A Confession That Babies Are Sometimes Born Alive

The article then admits that babies are sometimes born alive in these abortions:

In the case of late termination, the death of the fetus before delivery, although usual, is not inevitable except in rare cases of extreme physical abnormality such as anencephaly. At times the fetus will actually attempt to breathe and/or move its limbs, which makes the experience extremely distressing for nurses.

Though rare, live births after abortions also occur in the United States. According to official records, five babies were born alive after abortions in Minnesota in 2022.

What the Public Doesn’t Know and Wouldn’t Support

Finally, the author of the article discusses how the “general public” can “distance themselves from the reality of the situation” because these abortions take place behind closed doors. Very few people know the details of how late-term abortions are done, and even fewer witness them.

The public is kept in the dark in both America and New Zealand.

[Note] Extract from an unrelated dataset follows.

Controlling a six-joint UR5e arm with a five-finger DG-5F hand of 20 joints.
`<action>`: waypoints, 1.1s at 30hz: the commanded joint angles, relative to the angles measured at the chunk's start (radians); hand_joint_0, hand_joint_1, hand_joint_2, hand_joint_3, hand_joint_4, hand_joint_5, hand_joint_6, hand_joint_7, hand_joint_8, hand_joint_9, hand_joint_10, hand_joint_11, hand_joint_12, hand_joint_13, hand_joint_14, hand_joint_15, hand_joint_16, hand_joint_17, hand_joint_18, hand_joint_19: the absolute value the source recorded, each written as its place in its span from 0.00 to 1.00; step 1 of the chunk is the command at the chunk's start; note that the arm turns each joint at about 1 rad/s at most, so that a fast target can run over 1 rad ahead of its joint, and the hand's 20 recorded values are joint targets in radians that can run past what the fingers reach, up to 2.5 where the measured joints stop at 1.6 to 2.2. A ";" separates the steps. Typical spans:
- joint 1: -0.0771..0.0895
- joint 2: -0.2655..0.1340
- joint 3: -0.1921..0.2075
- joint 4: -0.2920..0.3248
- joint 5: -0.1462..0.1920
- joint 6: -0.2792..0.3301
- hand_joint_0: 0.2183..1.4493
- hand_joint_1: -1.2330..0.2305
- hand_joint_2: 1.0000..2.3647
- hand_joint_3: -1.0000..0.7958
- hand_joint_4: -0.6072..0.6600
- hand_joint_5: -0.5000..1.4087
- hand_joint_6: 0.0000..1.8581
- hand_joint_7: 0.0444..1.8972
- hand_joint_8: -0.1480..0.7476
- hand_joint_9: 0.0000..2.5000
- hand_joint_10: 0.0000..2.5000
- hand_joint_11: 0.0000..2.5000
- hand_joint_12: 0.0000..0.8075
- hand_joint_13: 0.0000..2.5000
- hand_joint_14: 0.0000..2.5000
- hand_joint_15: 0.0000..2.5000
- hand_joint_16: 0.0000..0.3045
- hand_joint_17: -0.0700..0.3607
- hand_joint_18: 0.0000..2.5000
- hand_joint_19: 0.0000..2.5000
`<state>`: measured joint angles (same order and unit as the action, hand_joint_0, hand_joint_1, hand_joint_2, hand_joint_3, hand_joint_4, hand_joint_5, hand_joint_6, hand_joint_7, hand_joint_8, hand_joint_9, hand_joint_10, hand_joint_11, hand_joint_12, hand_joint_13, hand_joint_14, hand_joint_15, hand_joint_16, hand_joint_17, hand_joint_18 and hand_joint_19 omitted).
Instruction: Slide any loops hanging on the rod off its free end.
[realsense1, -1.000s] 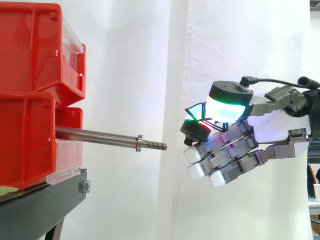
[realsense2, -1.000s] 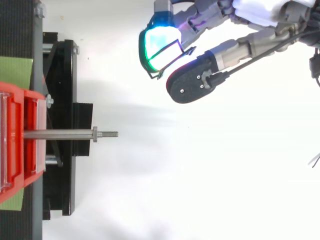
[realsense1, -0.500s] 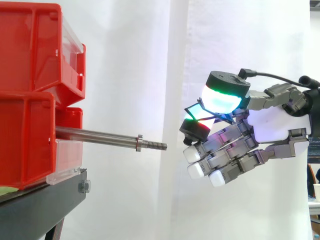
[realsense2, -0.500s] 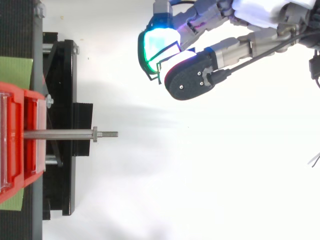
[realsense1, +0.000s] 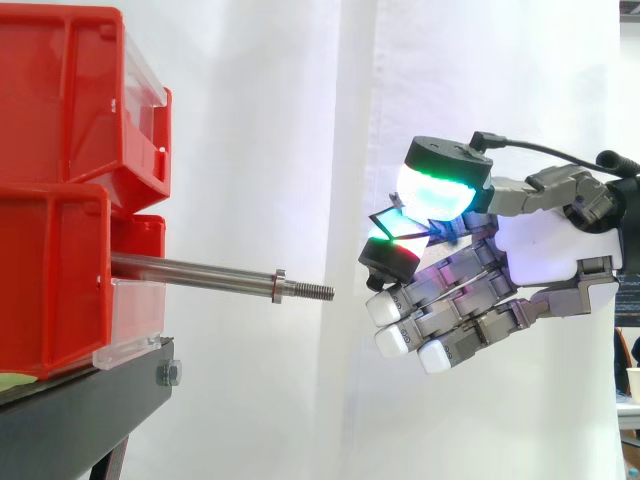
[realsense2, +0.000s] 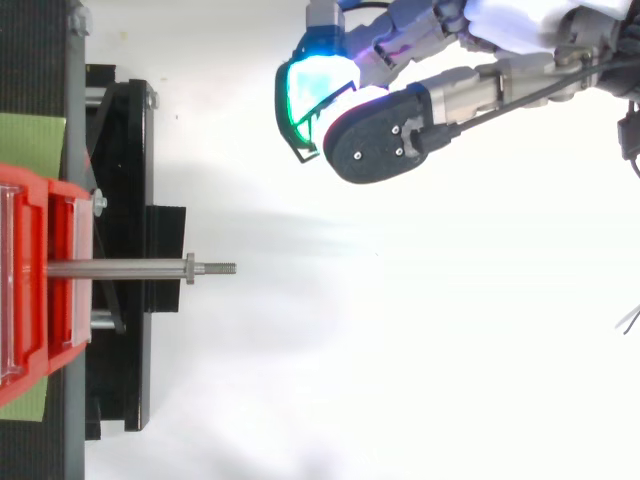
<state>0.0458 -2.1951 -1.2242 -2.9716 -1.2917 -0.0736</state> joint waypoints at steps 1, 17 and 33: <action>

The article acknowledges that these abortions, and the live births that sometimes accompany them, create “situations and events that many members of society would find almost impossible to accept.”

Overall, the article conveys the horror of late-term abortions, and the destructive impact they have, both on the people having them and the people committing them.

Source: Annette D. Huntington, RGON, BN, PhD “Working with women experiencing mid-trimester termination of pregnancy: the integration of nursing and feminist knowledge in the gynaecological setting” Journal of Clinical Nursing 2002; 11: 273-279.